Silhouette of wind turbines at dusk

Wind overtakes fossil fuels as U.K.’s primary source of electricity

For the first time in British history, wind turbines generated more electricity across an entire calendar year than fossil fuel plants. That milestone, confirmed by energy think tank Ember and government statistics for 2024, marks the end of more than a century of fossil fuel dominance in UK electricity — and it happened faster than most experts predicted.

  • Wind generated a record 29.5% of UK electricity in 2024, while fossil fuels fell to 31.8% — their lowest share since the 1950s, according to government energy statistics.
  • Low-carbon sources including wind, solar, and hydro together produced 37% of UK electricity in 2024, overtaking fossil fuels at 35% for the first full year on record, per Ember’s annual UK energy analysis.
  • The UK closed its last coal-fired power plant in October 2024, making it one of roughly a third of OECD nations now completely coal-free.

The trend became visible as early as the first quarter of 2024, when wind alone generated 25.3 terawatt hours of electricity compared to 23.6 terawatt hours from all fossil fuel sources combined. That was the second consecutive quarter wind had beaten fossil fuels — itself a first in British history.

How the numbers shifted across 2024

The full-year picture is striking. Just three years earlier, in 2021, fossil fuels produced 46% of UK electricity while low-carbon renewables produced 27%. By the end of 2024, those figures had essentially flipped.

Wind carried the heaviest load among clean sources. Offshore wind generated 17.2% of UK electricity — 48.9 terawatt hours — while onshore wind contributed another 12.3%, or 35.1 terawatt hours. Both set new annual records. Solar added 5.2% and nuclear contributed 14.25%, pushing total low-carbon generation to a record 65% of the country’s electricity supply.

Gas use fell to its lowest level since 1996, dropping 13% year-on-year. Fossil fuel generation overall fell to levels not seen since the 1950s, according to RenewableUK. The decline was driven by a combination of rising renewable capacity, lower electricity demand, and cheaper power imports from interconnected European grids.

What this means for ordinary households

For UK residents, the shift in the electricity mix has a direct financial dimension. Wind and solar generate power at stable, predictable costs once built — they have no fuel to buy. Gas plants, by contrast, are exposed to global commodity markets, which is a major reason energy bills spiked across Europe following Russia’s invasion of Ukraine in 2022.

Jane Cooper, deputy chief executive of RenewableUK, said the record figures are good news for bill payers because renewables provide electricity at stable prices. She added that the next step is reforming electricity markets and grid infrastructure so households can fully benefit from the clean energy rollout.

The coal phase-out also has an air quality dimension that hits working communities hardest. Coal plants concentrate pollution near the communities closest to them. Closing the last one removes a persistent source of particulate matter, sulfur dioxide, and carbon emissions from the UK’s air permanently.

The momentum behind the numbers

The shift didn’t happen by accident. The UK has built more wind capacity than any other type of power source, with offshore wind capacity now exceeding combined-cycle gas stations. Several large offshore wind farms — including Dogger Bank A and B, Neart na Gaoithe, and Moray West — were still under construction in 2024 and are expected to reach full operation by 2026, adding a combined 3.8 gigawatts of new generating capacity.

The government has set a target of 95% low-carbon electricity by 2030. Based on Ember’s analysis of UK energy trends, the trajectory makes that target achievable — though it will require continued investment in storage, grid upgrades, and new capacity auctions.

Challenges that remain on the road to clean power

The 2024 milestone is real, but it comes with caveats worth acknowledging. Wind generation fluctuates with weather. During summer months, when winds calm and demand can rise with air conditioning use, gas plants still carry a significant share of the load. Biomass — counted as renewable under some frameworks — remains a significant emitter and a contested part of the UK’s energy accounting.

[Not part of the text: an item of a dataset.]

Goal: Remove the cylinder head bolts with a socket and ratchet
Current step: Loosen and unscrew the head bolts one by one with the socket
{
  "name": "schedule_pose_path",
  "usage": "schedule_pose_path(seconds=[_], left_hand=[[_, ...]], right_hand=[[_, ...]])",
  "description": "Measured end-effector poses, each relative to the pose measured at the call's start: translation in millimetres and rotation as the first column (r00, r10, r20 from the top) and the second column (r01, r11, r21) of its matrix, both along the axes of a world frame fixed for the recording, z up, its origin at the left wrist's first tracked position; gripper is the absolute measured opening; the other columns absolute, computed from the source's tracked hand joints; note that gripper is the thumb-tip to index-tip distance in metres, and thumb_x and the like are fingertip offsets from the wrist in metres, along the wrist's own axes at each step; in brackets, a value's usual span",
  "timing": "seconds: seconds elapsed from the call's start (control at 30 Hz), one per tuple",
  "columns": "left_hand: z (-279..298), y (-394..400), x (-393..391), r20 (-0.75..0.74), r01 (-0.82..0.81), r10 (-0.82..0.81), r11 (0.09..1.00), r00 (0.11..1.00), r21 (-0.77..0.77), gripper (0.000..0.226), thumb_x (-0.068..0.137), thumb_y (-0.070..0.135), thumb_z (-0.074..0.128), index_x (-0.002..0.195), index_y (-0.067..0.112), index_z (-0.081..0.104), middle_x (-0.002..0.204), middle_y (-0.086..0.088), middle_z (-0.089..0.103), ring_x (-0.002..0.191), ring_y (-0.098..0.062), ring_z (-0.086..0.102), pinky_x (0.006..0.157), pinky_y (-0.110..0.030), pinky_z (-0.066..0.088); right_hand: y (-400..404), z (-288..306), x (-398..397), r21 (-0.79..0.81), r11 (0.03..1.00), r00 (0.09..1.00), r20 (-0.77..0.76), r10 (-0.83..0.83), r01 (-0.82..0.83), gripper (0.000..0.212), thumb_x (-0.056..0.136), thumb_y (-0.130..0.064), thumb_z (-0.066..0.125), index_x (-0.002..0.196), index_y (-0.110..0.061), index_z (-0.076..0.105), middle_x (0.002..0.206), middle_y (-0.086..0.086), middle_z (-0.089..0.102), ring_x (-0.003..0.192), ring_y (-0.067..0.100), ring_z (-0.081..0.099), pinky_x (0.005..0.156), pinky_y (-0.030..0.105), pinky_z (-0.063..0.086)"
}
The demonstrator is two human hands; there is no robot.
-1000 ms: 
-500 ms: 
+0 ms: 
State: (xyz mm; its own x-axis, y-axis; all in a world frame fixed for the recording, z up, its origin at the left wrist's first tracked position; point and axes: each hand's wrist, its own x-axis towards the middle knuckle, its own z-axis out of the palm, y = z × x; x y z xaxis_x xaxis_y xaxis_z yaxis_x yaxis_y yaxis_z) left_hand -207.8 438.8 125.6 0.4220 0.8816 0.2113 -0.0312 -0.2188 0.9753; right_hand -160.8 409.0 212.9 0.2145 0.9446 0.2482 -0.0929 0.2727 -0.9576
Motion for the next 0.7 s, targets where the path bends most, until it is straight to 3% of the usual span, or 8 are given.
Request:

Energy experts also warn that the electricity market structure itself needs reform to ensure consumers capture the full price benefit of low-cost wind and solar. The potential introduction of zonal pricing — where electricity costs vary by region — has drawn concern from the renewable industry, which argues it could slow investment in new projects at exactly the moment the UK needs to accelerate.

Still, what happened in 2024 would have seemed implausible a decade ago. Wind and fossil fuels essentially tied for the UK’s largest single power source, a country that industrialized on coal. The direction of travel is no longer in question.

This story was originally reported by Reuters.